Search code examples
pythonpython-3.xparsingxml-parsingminidom

Python3 Minidom Parse Data Inside Tag


I am trying to pull the numbers out the tags of this XML file:

<start-date type="date">1980-12-12</start-date>
<end-date type="date">2018-05-04</end-date>
<data type="array">
  <datum type="array">
    <datum type="date">2018-05-04</datum>
    <datum type="float">178.25</datum>
    <datum type="float">184.25</datum>
    <datum type="float">178.17</datum>
    <datum type="float">183.83</datum>
    <datum type="float">56201317.0</datum>
    <datum type="float">0.0</datum>
    <datum type="float">1.0</datum>
    <datum type="float">178.25</datum>
    <datum type="float">184.25</datum>
    <datum type="float">178.17</datum>
    <datum type="float">183.83</datum>
    <datum type="float">56201317.0</datum>
  </datum>

Using this script:

#Test Parser

from xml.dom import minidom
xmldoc = minidom.parse('AAPL.xml')
itemlist = xmldoc.getElementsByTagName('datum')

print(len(itemlist))
print(itemlist[0].attributes['type'].value)
for s in itemlist:
    print(s.attributes['type'].value)

But the output returns what type is = to so it returns float, array, and date over and over but I need the numbers inside the tag datum Like this:

<datum type="float">178.25</datum>

I need the 178.25 value How can I change my script to do this This is my first parser project so I am a bit lost here. Any help is appreciated


Solution

  • The fact you did not present a valid XML data (because there is no root element), suggests different ways to resolve your problem. But all these methods are very similar and rely on the use of nodeValue. Below is a solution.

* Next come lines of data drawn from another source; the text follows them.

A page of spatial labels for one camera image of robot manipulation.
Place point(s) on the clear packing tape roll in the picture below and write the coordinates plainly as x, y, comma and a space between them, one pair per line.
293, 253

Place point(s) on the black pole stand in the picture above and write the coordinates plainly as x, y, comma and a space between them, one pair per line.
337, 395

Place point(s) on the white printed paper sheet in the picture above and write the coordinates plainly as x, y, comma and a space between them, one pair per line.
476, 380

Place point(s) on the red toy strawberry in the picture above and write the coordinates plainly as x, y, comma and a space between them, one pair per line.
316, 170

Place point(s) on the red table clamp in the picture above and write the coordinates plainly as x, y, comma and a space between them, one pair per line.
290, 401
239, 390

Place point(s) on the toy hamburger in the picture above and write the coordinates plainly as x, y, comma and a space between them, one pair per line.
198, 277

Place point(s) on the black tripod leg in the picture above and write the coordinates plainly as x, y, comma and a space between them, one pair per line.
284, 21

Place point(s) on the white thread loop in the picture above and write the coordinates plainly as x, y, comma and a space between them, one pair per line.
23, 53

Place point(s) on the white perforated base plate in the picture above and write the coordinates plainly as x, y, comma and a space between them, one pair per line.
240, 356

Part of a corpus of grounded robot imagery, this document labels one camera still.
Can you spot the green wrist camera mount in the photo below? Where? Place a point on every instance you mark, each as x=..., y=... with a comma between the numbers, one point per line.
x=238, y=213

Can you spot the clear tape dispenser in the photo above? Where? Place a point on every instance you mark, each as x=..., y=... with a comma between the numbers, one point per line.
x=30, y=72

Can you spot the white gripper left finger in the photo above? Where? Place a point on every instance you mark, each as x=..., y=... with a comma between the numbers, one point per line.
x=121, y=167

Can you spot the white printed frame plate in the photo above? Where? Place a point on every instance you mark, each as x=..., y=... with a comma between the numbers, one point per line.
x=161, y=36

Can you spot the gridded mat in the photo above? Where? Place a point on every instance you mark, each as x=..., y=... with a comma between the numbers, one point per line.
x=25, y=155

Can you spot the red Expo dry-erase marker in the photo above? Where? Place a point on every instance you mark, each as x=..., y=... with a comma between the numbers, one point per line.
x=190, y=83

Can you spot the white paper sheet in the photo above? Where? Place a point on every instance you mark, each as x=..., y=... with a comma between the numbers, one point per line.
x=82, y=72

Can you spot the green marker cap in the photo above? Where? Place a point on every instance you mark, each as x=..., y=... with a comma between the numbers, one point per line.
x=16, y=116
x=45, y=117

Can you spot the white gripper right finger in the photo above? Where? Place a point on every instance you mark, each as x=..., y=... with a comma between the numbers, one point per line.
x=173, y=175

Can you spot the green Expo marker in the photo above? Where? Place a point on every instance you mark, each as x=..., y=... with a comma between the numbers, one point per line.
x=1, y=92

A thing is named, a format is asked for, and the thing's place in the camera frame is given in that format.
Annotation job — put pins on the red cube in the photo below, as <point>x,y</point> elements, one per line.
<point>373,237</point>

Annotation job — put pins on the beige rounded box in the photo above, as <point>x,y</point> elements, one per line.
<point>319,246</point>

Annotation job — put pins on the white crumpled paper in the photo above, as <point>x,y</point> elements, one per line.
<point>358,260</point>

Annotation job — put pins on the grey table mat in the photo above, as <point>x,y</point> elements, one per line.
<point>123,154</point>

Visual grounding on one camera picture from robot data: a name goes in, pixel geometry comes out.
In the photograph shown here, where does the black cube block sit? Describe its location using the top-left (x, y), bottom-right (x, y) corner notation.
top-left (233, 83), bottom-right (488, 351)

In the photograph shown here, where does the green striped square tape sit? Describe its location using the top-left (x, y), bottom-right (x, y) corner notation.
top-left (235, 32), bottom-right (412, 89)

    We suppose we have your valid XML file (and I know you have one):

    >>> from xml.dom import minidom
    >>> xmldoc = minidom.parse('AAPL.xml')
    

    From there, we will look for elements which have datum as a tag name:

    >>> datums = xmldoc.getElementsByTagName('datum')
    

    datums is a list of all the XML document objects which have have the tag name datum; and this actually include the one you do not need: their parent node <datum type="array">.

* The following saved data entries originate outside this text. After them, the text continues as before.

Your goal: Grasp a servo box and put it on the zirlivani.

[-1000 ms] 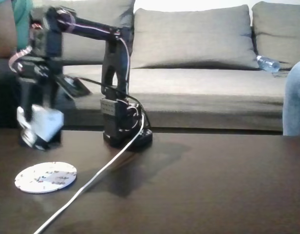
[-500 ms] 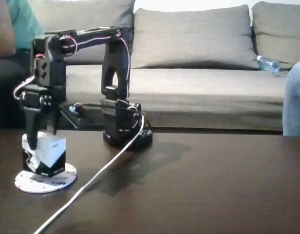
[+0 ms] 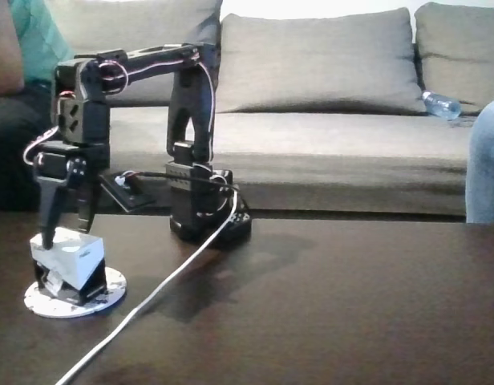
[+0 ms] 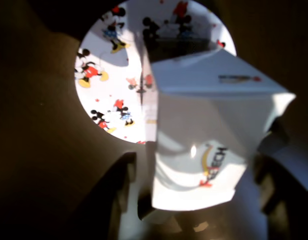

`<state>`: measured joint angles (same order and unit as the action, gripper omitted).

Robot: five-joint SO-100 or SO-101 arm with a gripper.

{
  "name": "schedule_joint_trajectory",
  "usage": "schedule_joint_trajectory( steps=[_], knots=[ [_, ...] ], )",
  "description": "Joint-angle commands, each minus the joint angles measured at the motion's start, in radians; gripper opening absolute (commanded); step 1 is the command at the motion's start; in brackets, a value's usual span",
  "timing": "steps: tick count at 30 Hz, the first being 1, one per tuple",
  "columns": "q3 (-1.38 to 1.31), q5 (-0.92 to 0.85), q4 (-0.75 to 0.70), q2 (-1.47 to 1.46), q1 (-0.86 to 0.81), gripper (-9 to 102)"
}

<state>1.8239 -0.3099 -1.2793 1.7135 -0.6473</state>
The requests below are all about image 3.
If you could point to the clear plastic water bottle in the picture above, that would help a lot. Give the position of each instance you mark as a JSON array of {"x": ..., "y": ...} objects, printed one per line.
[{"x": 441, "y": 105}]

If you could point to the person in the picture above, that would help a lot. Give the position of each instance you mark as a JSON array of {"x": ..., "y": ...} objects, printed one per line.
[{"x": 38, "y": 36}]

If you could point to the grey fabric sofa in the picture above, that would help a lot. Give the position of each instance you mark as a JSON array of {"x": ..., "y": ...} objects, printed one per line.
[{"x": 331, "y": 140}]

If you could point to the black camera box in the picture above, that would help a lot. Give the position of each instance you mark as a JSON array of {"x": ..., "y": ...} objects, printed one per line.
[{"x": 128, "y": 196}]

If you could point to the round white speckled coaster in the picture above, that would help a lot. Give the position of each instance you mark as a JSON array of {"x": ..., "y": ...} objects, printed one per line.
[{"x": 40, "y": 304}]

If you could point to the grey sofa back cushion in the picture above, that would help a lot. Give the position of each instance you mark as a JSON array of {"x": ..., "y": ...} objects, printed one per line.
[
  {"x": 319, "y": 60},
  {"x": 151, "y": 20},
  {"x": 459, "y": 48}
]

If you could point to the person's leg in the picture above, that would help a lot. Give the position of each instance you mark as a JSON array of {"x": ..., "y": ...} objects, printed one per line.
[{"x": 485, "y": 168}]

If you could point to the white and black servo box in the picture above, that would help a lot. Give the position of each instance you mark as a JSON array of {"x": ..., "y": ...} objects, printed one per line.
[{"x": 76, "y": 260}]

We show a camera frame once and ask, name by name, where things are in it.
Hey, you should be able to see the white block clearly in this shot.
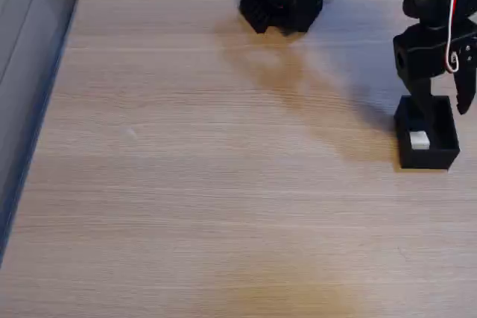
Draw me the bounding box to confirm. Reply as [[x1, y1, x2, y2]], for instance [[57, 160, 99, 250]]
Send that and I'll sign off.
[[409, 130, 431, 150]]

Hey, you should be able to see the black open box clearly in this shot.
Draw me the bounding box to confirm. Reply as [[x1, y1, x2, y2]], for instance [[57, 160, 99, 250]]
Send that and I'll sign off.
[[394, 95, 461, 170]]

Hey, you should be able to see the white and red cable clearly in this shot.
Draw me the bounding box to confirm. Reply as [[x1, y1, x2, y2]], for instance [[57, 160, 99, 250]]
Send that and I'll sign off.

    We thus loop over these datums (and exclude the parent one) to display their text.

    Note that the text 178.25 below is a child node of datum element.

    <datum type="float">178.25</datum>
    

    That is why we need to loop as follows:

    >>> for datum in datums:
    ...     if datum.getAttribute('type') != 'array': #exclude the parent datum
    ...             print(datum.childNodes[0].nodeValue)
    

    As datum has a list of child nodes which consists only of one element (the text element) we need to write datum.childNodes[0] to access it. Once we position ourselves in that text element, we can read its content by invoking nodeValue mentioned previously.

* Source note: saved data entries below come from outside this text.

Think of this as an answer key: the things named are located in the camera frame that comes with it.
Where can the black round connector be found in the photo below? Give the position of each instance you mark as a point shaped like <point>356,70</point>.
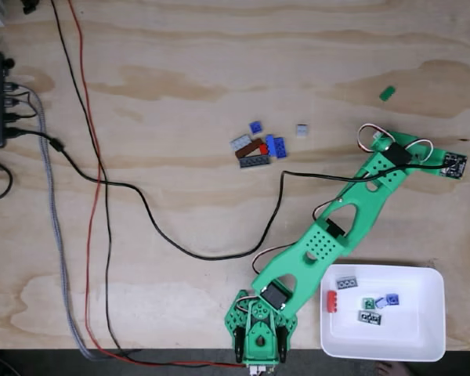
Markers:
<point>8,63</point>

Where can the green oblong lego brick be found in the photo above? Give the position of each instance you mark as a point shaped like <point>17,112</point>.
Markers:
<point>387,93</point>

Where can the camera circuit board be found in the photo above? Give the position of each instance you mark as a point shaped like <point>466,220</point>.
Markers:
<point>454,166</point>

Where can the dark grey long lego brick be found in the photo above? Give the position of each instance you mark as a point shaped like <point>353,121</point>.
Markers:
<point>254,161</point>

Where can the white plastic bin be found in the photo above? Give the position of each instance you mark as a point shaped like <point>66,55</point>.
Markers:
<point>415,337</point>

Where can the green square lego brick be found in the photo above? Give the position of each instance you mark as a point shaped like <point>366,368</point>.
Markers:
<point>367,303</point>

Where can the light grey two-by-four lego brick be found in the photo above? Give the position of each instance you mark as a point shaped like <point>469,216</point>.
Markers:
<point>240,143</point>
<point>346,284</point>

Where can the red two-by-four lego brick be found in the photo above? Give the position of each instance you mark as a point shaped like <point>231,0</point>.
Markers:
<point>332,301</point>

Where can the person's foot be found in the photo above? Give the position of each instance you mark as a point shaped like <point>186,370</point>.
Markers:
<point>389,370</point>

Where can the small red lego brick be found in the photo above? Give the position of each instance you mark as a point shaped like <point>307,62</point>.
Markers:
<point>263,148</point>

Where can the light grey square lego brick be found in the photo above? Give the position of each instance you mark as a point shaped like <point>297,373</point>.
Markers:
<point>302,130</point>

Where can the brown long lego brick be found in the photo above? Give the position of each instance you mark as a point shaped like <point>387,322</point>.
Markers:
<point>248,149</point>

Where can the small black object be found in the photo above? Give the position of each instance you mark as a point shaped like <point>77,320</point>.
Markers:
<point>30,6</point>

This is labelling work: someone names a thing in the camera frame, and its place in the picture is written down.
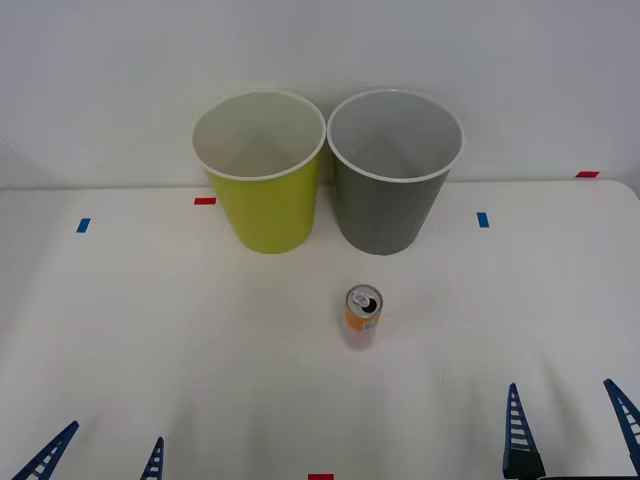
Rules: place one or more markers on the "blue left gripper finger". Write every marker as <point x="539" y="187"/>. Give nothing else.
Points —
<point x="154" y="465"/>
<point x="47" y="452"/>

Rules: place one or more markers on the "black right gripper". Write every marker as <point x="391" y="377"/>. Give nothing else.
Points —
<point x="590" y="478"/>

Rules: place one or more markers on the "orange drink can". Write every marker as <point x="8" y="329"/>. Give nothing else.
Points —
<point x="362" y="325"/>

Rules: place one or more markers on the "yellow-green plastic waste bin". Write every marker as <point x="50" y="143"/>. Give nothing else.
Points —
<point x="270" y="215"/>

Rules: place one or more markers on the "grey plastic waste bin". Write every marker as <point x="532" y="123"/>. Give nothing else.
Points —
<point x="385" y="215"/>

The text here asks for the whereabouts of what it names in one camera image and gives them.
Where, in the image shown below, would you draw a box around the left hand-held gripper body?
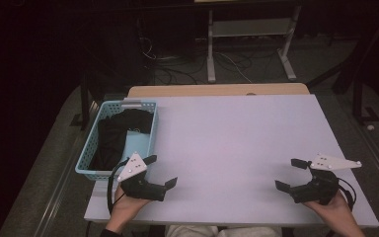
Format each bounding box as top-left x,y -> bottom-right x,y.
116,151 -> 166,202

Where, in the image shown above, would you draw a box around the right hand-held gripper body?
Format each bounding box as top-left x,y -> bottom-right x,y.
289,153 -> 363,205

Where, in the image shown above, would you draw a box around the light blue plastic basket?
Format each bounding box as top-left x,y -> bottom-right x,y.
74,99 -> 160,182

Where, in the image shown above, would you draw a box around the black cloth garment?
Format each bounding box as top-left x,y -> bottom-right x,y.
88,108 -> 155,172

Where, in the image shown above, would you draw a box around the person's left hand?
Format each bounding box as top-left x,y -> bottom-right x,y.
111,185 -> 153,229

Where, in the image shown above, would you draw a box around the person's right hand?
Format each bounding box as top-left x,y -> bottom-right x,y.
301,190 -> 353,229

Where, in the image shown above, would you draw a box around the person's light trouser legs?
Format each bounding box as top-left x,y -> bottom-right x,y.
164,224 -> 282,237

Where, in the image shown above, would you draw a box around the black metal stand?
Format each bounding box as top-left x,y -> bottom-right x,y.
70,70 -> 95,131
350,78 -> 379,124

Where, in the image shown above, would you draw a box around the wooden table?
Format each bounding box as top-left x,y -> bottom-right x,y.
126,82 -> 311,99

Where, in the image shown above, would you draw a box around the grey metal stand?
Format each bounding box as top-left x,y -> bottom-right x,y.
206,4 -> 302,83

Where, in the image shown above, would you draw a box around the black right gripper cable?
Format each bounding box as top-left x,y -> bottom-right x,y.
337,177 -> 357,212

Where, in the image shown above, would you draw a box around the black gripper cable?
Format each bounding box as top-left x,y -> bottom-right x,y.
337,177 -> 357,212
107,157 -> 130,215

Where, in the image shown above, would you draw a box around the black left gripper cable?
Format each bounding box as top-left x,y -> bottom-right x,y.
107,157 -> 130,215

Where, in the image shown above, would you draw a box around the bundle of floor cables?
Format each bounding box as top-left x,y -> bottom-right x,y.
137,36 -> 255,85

    And here is the output:

    >>> from xml.dom import minidom
    >>> xmldoc = minidom.parse('AAPL.xml')
    >>> datums = xmldoc.getElementsByTagName('datum')
    >>> for datum in datums:
    ...     if datum.getAttribute('type') != 'array':
    ...             print(datum.childNodes[0].nodeValue)
    ... 
    2018-05-04
    178.25
    184.25
    178.17
    183.83
    56201317.0
    0.0
    1.0
    178.25
    184.25
    178.17
    183.83
    56201317.0